As Janine Schindler suggests, staff can spend so much time at work that, “we can end up shorting ourselves on important interactions with family and friends, so it’s only natural that we crave real connections in our work environment.”

Having managers that recognize the role of motivation really matters

Who is it that implements engagement strategies? It doesn’t just happen. It will be a set of systems, processes, and practices which the organization seeks to embed into the daily life of the company. At a strategic level, this will be senior management and HR practitioners but it will inevitably fall to operational management to implement and apply these practices. Thus, it’s imperative that managers understand the importance of engagement to the overall performance of the organization and their own performance assessments.

Line managers are critical. As Cary Cooper, professor of organizational psychology and health at Manchester Business School, bluntly puts it, “Without them, there is no engagement.” It’s a wake-up call to senior management to recognize that management at all levels needs to understand ‘why’ engagement is a critical part of their day-to-day role.

Don’t over-manage employee time

A call to have line managers that understand the intrinsic importance of an engaged workforce in achieving wider strategic goals is not to suggest that management thus needs to micro-manage every aspect of an employee’s day.

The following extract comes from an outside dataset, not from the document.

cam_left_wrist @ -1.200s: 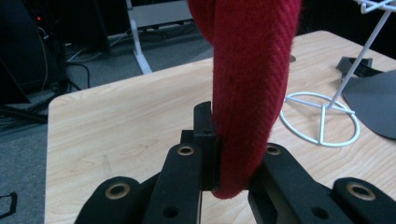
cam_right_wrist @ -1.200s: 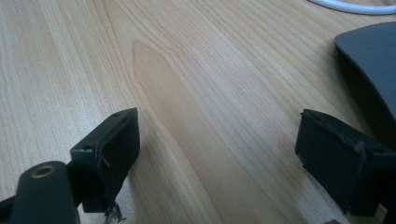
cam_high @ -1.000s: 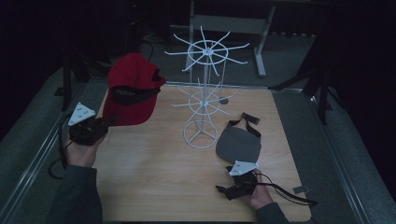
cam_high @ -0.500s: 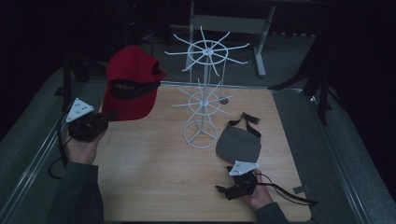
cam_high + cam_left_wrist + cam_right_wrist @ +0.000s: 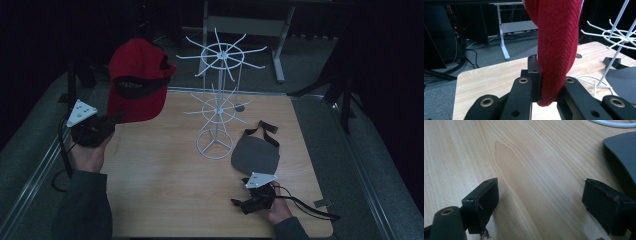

This is likely the least effective way to engage staff.

As Mike Kappel sees it, staff who are told precisely what, when and how to do their jobs will have neither the time nor motivation to engage with the task. They'll "...be more like robots. Employees can’t be engaged if they don’t have freedom in how to do their jobs.”

Micromanaging is actively counterproductive. An organization recently found that micromanagement caused 68 percent of staff to say morale was reduced, with 55 percent stating it caused productivity to drop. As Mike Kappel adds, "Lost morale and productivity leads to actively disengaged workers".

Empowerment and engagement go hand-in-hand

Employees need to understand the organization’s expectations from the start. That speaks to onboarding and training strategies where the tone for the rest of an employee’s career will be set. Setting goals and giving clear objectives matter but greater engagement will flow from staff who, once set on the correct course, are given free rein to achieve those aims using their own initiative. They need to feel empowered.

A study found that just 4 percent of staff are willing to give extra effort when empowerment is low; those numbers rise to an impressive 67 percent when empowerment is high. As Joseph Folkman sees it, "The discretionary effort of employees... has a significant impact on productivity."

He adds, "...you get to work with a group of satisfied people who are willing to work hard. It’s the best of all outcomes. Who wouldn’t want to strive for this goal?"

Live it, breath it

The real takeaway is that employee engagement is more than a turn of phrase trotted out by management. It needs to be lip-service that is backed up by real action. It's a cliche but it’s accurate nonetheless… if you talk the talk you need to walk the walk. Employees need to hear what you’re saying and see it backed up by action.